Auto manufacturing is now the largest single export industry in Georgia, thanks in large part to foreign investment brought in under Saakashvili. However, as Georgians were once known to the Romans primarily as farmers, today agriculture and the production of food and beverages remain an important part of the Georgian economy and culture as well. Agriculture accounts for 7% of Georgia’s GDP, but employs 55% of its labor force, the majority of whom are involved only in subsistence agriculture. This is a sign of inadequate development in an economy and has been the source of some social tension in Georgia.
More profitable are the production of citrus fruits, tea, nuts, cheese, and grapes. The latter is often then used to produce wine, a craft that has been present in Georgia for some 8000 years according to archeological evidence and in which Georgia takes immense pride. Thus, when Russia banned Georgian wines as unsafe in Russia, it was a psychological blow to Georgia as well as economic: wine is one of Georgia’s largest exports and Russia formerly bought up to 80% of that export.
Georgia’s mountains help provide many more jobs. Gold, iron, magnesium, and copper are all mined. Rivers flowing through mountainous terrain have provided enough hydropower development that Georgia now exports electricity. Hundreds of thousands of tourists per year come to see the beautiful vistas provided by the Caucasus Mountains and the neighboring Black Sea as well as to partake of Georgia’s reputation for hospitality and great food. Georgian food has strong Middle Eastern influences meaning that, in contrast to much of the food common in the former Soviet Union, Georgia’s cuisine is heavy on herbs, nuts, and flavor.
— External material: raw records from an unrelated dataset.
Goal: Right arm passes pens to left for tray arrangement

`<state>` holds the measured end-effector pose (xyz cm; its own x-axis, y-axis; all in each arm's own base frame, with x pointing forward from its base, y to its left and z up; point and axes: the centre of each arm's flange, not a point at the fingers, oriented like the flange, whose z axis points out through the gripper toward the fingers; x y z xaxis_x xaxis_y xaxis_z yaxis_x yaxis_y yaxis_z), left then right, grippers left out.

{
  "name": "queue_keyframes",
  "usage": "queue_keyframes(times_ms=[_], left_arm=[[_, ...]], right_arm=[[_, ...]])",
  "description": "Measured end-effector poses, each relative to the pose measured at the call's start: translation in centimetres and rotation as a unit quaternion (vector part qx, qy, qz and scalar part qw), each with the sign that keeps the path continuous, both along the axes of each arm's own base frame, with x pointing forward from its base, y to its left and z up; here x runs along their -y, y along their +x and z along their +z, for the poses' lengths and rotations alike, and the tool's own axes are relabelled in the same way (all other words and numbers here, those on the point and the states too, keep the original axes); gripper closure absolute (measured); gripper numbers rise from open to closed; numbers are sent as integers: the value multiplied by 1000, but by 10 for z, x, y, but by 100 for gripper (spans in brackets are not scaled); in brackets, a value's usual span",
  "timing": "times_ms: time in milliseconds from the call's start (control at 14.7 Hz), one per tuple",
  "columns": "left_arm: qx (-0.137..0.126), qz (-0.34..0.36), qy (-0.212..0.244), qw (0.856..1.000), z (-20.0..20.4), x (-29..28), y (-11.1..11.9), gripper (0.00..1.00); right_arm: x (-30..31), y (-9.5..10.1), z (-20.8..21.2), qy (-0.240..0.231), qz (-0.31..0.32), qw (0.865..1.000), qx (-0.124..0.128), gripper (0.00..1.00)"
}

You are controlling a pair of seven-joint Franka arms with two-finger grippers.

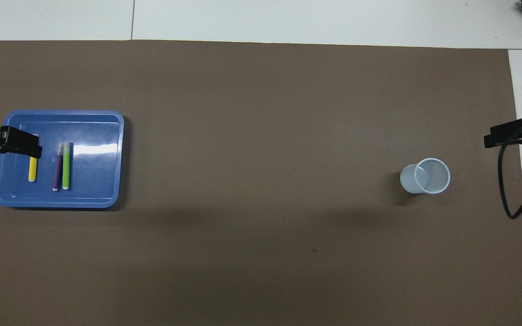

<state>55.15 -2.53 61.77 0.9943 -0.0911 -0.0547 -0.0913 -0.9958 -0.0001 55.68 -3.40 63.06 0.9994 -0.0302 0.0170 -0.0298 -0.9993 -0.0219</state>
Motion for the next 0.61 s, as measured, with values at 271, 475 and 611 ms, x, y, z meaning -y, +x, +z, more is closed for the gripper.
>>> queue_keyframes(times_ms=[271,475,611], left_arm=[[0,-2,0,1000,0,2,0,0],[0,-2,0,1000,0,2,0,0],[0,-1,0,1000,0,1,0,0]], right_arm=[[0,0,0,0,0,1000,0,0],[0,0,0,0,0,1000,0,0],[0,0,0,0,0,1000,0,0]])
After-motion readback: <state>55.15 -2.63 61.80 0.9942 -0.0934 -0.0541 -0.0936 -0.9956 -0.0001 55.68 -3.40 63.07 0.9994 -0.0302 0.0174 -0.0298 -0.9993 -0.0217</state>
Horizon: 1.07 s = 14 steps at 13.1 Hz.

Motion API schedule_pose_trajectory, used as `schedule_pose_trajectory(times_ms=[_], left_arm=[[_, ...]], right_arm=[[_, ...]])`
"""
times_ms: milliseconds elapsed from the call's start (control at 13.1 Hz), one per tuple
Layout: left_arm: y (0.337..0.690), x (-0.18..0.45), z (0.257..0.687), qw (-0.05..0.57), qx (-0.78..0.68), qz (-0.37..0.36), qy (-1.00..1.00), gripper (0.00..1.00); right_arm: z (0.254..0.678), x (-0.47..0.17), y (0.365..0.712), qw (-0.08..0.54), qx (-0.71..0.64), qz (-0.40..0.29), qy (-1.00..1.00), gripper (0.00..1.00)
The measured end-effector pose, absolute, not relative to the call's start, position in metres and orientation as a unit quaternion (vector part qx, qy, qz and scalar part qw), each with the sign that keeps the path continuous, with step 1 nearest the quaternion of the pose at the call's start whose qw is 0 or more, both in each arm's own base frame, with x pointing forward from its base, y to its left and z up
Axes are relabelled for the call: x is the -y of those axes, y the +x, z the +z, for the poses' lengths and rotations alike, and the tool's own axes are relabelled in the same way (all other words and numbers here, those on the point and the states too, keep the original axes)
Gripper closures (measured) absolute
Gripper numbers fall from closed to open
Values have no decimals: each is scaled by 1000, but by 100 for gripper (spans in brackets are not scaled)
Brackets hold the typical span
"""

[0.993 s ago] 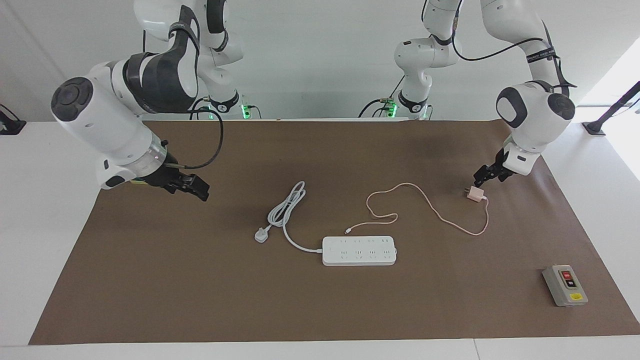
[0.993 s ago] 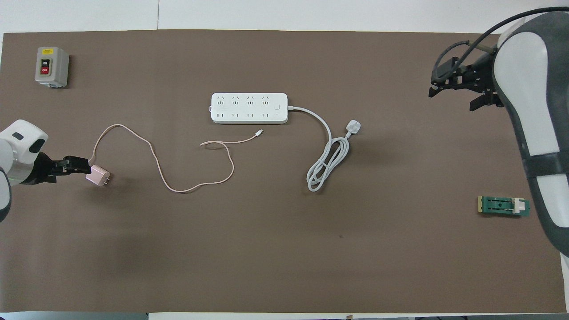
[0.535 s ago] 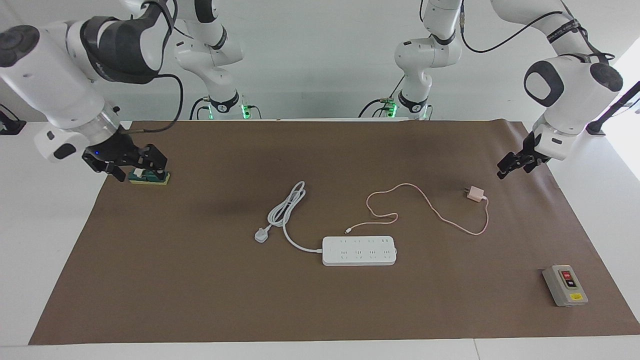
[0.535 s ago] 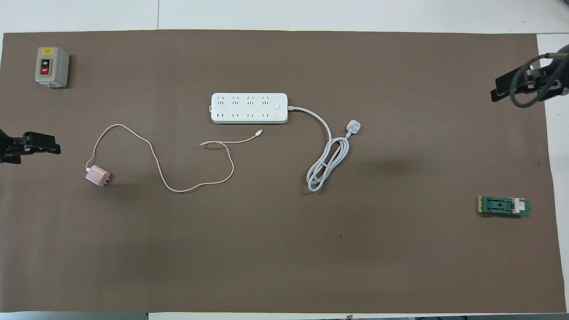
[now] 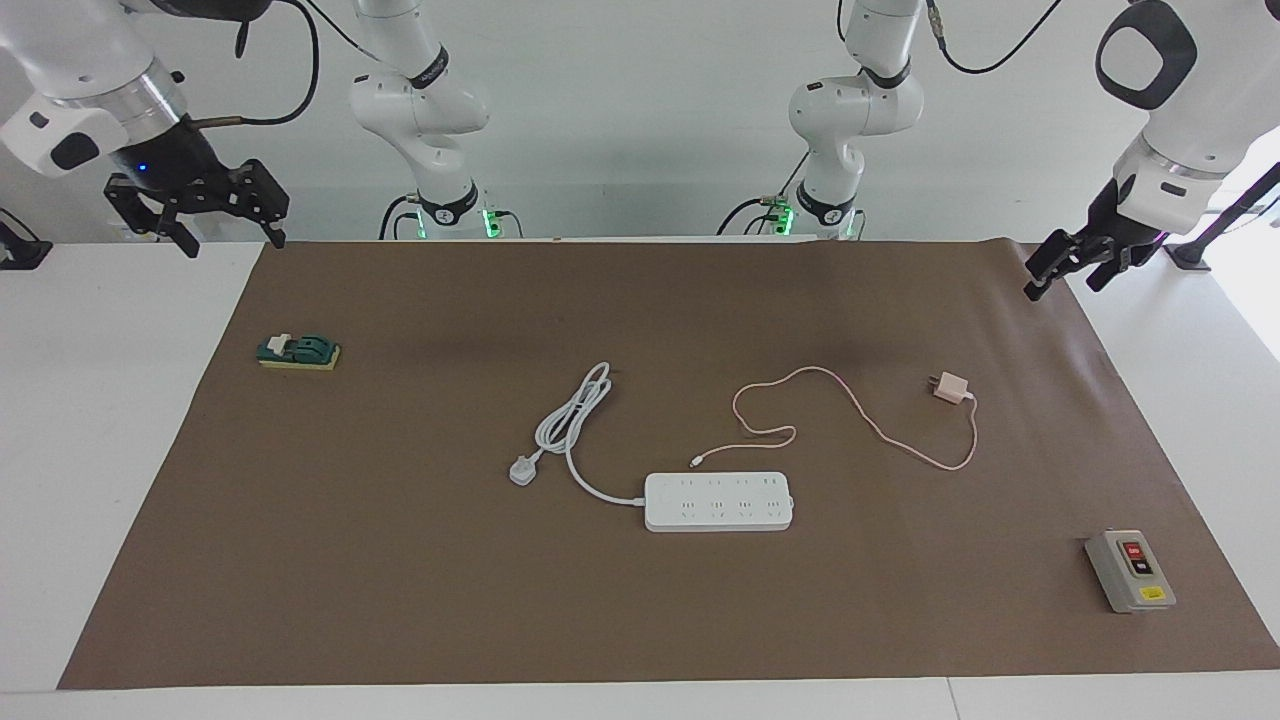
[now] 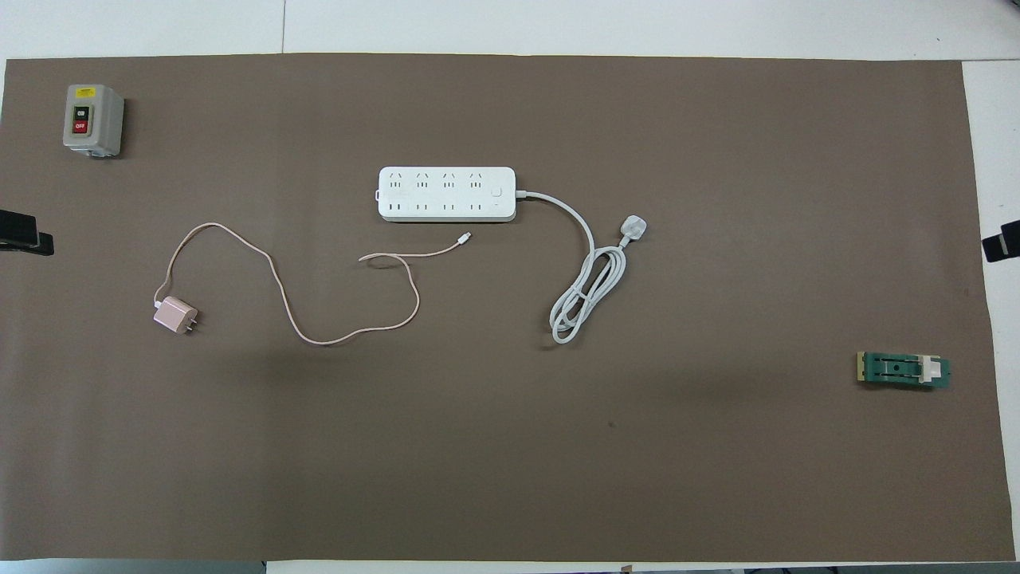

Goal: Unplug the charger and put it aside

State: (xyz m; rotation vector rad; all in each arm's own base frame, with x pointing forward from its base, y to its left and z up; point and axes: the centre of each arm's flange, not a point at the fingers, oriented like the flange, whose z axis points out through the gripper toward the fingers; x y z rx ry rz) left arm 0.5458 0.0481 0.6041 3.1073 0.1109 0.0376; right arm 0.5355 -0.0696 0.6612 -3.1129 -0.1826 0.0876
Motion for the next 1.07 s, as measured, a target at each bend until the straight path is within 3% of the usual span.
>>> schedule_pose_trajectory(times_ms=[306,535,1069], left_arm=[[538,-4,614,17,5,7,1000,0],[544,25,593,16,31,-21,999,0],[545,32,576,15,37,-54,998,0]], right_arm=[[646,70,531,10,51,23,-998,0],[646,72,534,-21,54,13,-998,0],[643,65,535,-29,23,16,-999,0]])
Overall, the Republic of Georgia is a relatively new state with significant internal divisions that has seen much conflict in its brief history. However, of the post-Soviet states Georgia has one of the most promising democracies, and the relatively smooth transfer of power following the recent parliamentary election gives hope that Georgia will overcome its difficulties and become a bastion of stability and democracy in the Caucasus.